Work instruction -
Go line by line through the data and copy those with the word "hand".

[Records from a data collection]
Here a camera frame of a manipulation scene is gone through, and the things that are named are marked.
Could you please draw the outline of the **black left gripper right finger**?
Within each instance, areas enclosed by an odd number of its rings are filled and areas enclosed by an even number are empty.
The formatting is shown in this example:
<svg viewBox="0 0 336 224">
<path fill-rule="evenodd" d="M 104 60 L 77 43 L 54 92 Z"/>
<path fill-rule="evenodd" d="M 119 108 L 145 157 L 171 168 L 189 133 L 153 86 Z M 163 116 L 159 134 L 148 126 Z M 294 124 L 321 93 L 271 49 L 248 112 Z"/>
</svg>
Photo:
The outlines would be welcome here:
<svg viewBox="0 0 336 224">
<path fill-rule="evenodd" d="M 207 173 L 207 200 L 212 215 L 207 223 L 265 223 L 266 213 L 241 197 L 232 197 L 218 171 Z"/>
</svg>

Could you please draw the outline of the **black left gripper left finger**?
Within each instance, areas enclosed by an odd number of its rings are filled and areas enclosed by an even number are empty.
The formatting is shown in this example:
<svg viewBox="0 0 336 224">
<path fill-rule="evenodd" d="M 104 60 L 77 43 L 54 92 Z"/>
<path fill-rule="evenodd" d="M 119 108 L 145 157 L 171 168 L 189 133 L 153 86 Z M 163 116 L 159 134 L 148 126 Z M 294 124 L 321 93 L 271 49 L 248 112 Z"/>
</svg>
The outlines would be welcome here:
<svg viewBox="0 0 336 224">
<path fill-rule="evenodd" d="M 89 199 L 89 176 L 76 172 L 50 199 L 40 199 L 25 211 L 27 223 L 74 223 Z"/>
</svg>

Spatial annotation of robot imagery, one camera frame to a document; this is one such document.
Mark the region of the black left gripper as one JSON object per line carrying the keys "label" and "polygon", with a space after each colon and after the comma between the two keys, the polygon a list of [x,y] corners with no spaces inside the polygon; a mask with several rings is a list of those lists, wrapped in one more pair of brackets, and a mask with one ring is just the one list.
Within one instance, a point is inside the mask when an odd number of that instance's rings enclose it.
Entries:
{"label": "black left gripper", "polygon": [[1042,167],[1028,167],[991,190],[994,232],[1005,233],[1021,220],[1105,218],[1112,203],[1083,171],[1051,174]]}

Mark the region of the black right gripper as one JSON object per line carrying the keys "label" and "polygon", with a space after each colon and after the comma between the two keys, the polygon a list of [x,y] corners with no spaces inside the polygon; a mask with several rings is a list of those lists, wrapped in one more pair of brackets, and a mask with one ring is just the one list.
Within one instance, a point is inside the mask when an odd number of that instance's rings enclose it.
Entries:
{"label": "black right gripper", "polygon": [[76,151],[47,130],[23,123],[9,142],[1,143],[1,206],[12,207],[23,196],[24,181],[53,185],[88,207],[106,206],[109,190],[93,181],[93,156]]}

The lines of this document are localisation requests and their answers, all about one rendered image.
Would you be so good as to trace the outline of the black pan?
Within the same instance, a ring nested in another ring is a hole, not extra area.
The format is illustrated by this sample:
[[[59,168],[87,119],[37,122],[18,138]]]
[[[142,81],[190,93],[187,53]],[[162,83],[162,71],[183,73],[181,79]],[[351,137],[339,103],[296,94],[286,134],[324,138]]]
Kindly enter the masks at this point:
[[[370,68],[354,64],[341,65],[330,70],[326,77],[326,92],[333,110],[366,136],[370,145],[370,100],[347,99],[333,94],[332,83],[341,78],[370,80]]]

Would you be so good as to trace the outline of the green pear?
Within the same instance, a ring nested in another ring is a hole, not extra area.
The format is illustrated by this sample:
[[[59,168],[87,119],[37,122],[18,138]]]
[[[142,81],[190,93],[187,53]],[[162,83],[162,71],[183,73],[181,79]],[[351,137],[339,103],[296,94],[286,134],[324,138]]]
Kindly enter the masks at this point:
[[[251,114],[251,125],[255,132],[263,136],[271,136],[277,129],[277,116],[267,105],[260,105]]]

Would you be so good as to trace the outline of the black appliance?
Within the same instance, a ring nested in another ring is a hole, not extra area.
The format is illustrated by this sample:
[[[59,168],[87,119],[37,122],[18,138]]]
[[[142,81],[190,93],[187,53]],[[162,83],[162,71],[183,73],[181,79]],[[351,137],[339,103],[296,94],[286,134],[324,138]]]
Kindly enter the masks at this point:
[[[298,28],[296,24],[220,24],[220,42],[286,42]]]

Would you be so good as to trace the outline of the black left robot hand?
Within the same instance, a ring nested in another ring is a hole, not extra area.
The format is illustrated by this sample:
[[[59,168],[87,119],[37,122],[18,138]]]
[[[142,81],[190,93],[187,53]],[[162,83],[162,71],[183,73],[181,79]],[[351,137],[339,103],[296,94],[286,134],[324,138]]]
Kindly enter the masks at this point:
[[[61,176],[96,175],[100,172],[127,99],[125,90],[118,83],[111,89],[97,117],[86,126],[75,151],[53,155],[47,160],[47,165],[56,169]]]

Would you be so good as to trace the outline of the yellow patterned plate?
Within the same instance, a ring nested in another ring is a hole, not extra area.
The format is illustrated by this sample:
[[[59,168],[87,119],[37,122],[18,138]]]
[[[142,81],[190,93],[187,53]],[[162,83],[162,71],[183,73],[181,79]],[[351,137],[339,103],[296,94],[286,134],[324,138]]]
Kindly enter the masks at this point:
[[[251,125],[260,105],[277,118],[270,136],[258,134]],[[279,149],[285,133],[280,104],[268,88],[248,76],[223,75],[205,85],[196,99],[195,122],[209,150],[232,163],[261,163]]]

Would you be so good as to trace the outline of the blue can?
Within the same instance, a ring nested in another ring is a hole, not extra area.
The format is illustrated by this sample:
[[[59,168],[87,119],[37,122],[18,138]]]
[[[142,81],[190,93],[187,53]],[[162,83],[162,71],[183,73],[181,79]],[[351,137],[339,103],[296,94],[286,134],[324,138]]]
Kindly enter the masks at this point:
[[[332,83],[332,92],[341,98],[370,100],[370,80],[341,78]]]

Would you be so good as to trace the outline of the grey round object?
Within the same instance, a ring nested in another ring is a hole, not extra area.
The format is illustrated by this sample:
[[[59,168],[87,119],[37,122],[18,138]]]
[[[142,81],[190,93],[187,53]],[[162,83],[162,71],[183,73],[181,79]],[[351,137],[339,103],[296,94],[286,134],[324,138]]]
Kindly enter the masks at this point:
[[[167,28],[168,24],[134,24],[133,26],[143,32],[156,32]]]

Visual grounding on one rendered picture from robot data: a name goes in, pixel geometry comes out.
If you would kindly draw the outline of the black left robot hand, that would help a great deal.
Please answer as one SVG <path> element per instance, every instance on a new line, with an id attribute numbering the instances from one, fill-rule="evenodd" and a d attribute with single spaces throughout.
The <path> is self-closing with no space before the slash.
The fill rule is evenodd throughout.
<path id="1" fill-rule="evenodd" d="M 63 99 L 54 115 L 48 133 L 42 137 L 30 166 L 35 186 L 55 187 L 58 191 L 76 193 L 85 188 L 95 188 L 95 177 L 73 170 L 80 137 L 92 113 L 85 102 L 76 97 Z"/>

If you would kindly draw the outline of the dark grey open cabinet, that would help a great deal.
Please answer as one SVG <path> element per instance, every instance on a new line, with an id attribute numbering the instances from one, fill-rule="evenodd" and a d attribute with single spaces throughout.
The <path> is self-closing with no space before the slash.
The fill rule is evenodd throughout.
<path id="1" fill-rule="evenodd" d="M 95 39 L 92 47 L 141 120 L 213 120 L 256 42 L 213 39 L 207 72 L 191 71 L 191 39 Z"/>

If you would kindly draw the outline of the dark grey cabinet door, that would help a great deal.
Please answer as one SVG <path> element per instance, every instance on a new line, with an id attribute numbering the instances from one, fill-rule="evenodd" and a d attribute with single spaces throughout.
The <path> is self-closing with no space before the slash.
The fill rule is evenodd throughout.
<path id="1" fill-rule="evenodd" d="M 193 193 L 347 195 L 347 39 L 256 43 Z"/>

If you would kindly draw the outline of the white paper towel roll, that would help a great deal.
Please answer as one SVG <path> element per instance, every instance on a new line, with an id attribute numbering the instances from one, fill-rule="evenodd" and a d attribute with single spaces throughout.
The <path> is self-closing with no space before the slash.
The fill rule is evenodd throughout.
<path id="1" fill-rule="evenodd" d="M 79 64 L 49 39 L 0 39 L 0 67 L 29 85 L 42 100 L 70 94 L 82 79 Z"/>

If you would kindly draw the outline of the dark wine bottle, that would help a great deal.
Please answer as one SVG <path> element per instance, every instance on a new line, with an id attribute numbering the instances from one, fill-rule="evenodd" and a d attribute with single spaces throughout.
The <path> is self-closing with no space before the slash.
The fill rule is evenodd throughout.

Output of the task -
Would you be so good as to trace the outline of the black left robot hand?
If you would kindly draw the outline of the black left robot hand, that would help a great deal.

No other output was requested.